Fully federalizing Medicaid has been on the table as a discussion point for at least a year. It would have served as an excellent way to stabilize state finances – we’d be talking about a much more manageable deficit in Texas if this were to come about. And just as was the case with the stimulus and its deficit eradication in 2009, you can imagine the howls of indignity and protest and SOCIALISM and whatnot from the usual gang of idiots. It’s almost as if they’d prefer seeing poor people get sick and die to solving the problem.
And finally, you should listen to this brief clip of Parkland Hospital chief Ron Anderson calling the idea of dropping Medicaid “so bizarre as to be unworthy of consideration.” Factually, sure, but politically, I wouldn’t put it past them.
UPDATE: Via email, State Rep. Garnet Coleman explains what’s at stake here:
One of the truly frightening proposals being floated by Governor Perry and Republicans in the Legislature is the idea of abandoning the Medicaid program altogether. It’s hard to imagine that voters that cast their ballots for Republicans last week were actually voting to close nursing homes and kick the elderly, disabled, people with developmental disabilities, and the blind out on the street, but some on the extreme end of the ideological spectrum are interpreting their mandate that way.
More than 4 million of our state’s most vulnerable residents- children from low-income families, the elderly, pregnant women, the mentally ill, and the disabled- rely on Medicaid to access health care.
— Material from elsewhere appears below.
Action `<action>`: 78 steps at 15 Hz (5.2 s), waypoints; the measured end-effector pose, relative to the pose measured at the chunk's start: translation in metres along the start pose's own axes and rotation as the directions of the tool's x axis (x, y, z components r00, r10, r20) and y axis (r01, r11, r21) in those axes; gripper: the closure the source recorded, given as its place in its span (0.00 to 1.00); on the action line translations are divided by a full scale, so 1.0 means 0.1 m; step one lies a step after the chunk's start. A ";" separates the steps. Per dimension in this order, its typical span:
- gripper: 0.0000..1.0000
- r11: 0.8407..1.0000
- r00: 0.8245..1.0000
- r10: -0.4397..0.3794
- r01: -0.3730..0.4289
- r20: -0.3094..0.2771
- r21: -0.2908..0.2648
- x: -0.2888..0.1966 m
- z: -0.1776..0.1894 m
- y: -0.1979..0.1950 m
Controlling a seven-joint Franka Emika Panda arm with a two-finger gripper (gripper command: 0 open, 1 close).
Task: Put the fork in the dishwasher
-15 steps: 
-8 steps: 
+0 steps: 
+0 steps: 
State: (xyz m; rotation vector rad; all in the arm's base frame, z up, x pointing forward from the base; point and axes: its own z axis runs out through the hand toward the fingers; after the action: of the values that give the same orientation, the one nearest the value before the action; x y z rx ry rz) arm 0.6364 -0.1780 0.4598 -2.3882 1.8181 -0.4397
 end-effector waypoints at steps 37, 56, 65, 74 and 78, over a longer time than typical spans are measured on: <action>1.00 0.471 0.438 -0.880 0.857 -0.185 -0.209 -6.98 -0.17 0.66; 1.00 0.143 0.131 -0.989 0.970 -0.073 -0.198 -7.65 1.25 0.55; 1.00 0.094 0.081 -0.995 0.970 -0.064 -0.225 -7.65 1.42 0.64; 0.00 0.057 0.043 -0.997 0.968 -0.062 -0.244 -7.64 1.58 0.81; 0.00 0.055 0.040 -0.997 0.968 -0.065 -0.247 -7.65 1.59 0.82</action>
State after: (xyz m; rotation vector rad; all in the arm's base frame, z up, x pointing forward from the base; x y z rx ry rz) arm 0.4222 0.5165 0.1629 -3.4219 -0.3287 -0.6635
Abandoning Medicaid would mean that four millions Texans would be without:
- Early and Periodic Screening, Diagnosis, and Treatment
- Family planning
- Home health care
- Inpatient and outpatient hospital
- Lab and X-ray
- Nursing facility care
- Pregnancy-related services
- Physician services
Children would lose long-term physical, occupational, and speech therapies, and comprehensive dental services.
Medicaid recipients would also lose access to the below services:
- Ambulance
- Birthing center
- Certified registered nurse anesthetists
- Chiropractic
- Dental care-preventative and therapeutic (under 21)
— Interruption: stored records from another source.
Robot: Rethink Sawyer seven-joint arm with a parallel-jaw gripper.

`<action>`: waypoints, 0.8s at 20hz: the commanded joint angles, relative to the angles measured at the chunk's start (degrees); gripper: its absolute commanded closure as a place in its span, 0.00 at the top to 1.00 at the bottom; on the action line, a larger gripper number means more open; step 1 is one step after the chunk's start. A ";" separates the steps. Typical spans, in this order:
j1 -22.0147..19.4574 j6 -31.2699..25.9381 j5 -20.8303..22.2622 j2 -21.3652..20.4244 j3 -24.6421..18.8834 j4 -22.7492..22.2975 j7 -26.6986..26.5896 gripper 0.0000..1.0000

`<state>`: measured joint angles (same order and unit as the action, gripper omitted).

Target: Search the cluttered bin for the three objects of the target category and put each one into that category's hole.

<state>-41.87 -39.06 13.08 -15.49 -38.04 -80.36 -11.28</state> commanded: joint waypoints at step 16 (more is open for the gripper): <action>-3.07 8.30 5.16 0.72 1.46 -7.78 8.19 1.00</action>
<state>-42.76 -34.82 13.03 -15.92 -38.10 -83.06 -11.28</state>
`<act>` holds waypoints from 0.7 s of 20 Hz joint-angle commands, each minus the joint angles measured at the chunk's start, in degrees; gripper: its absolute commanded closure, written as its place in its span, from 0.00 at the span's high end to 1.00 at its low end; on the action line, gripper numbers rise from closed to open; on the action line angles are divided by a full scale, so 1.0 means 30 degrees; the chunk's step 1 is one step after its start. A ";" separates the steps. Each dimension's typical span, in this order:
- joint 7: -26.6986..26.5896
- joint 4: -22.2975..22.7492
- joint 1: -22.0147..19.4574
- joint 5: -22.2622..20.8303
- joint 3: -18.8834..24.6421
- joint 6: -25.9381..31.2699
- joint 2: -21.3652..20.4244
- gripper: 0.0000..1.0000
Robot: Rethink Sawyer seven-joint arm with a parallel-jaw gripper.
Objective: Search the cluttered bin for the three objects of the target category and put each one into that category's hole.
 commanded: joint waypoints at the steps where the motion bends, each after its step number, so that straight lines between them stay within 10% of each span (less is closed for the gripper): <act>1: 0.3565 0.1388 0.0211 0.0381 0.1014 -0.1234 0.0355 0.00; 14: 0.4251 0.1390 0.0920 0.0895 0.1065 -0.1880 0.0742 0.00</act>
- Durable medical equipment
- Emergency hospital services
- Hearing instruments and related audiology
- Hospice care
- In-home respiratory care
- In-home tube feeding
- Institutions for Mental Disease (under 21 and over 65)
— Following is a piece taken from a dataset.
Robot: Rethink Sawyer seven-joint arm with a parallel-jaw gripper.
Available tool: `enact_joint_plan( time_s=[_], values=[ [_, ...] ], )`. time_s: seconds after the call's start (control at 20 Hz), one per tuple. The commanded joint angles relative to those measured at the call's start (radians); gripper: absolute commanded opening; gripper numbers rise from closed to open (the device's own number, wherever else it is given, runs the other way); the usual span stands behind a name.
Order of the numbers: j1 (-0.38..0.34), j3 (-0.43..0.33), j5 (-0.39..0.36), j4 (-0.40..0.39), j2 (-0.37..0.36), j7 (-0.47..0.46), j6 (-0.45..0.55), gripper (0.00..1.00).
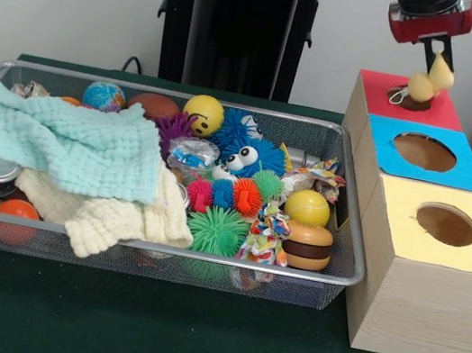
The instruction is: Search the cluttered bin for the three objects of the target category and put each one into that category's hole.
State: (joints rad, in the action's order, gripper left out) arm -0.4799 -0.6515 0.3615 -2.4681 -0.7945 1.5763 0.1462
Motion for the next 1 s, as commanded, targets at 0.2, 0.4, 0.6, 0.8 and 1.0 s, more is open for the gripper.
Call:
enact_joint_plan(
  time_s=[0.2,0.4,0.6,0.8,1.0],
  values=[
    [-0.029,-0.062,0.044,-0.020,0.011,0.236,0.097,0.00],
    [-0.014,-0.020,0.028,-0.011,0.014,0.219,0.076,0.00],
    [-0.010,-0.007,0.003,-0.014,0.010,0.224,-0.008,1.00],
    [0.011,0.025,-0.024,-0.001,0.004,0.201,-0.040,1.00],
    [0.022,0.037,-0.045,0.016,0.002,0.188,-0.066,1.00]
  ],
)
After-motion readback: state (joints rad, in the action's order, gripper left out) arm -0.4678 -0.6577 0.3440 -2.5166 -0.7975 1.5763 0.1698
- Intermediate Care facilities for people with Mental Retardation or Developmental Disabilities (ICF/MR)
- Licensed marriage and family therapists
- Licensed clinical social worker
- Licensed professional counselor
- Maternity care clinics
- Medical transportation to Medicaid covered health care services
- Medically necessary surgery and dentistry
- Nurse practitioner and clinical nurse specialist
- Occupational therapy
- Optometry-eyeglasses and contacts
- Personal care services in the home
- Physical therapy
- Podiatry
- Physician Assistant
- Prescription drugs (three per month in Texas, unlimited drugs for nursing facility residents, participants in certain 1915(c) waiver programs, persons under 21, and managed care participants)
- Private duty nursing (under 21)
In this tough economy, as more Texans have become dependent of Medicaid, abandoning this program would kick people when they are down. The mere mention of abandoning this program is ludicrous. You can be sure that I’ll keep you informed with any new developments.
I do tend to think that the entrenched interests would kill this idea before it gets too far – not for ideological reasons, but simply because hospitals and doctors are powerful interests even (especially?) in Republican led areas. Hospitals are huge employers in many places, and even conservative doctors might figure that taking up to $24 billion (the federal share of Medicaid) out of the health care system might have some adverse effects on their industry. Scary as all of this sounds, I bet it comes down to some posturing and attempts to get out of a few requirements that come with Medicaid for form’s sake.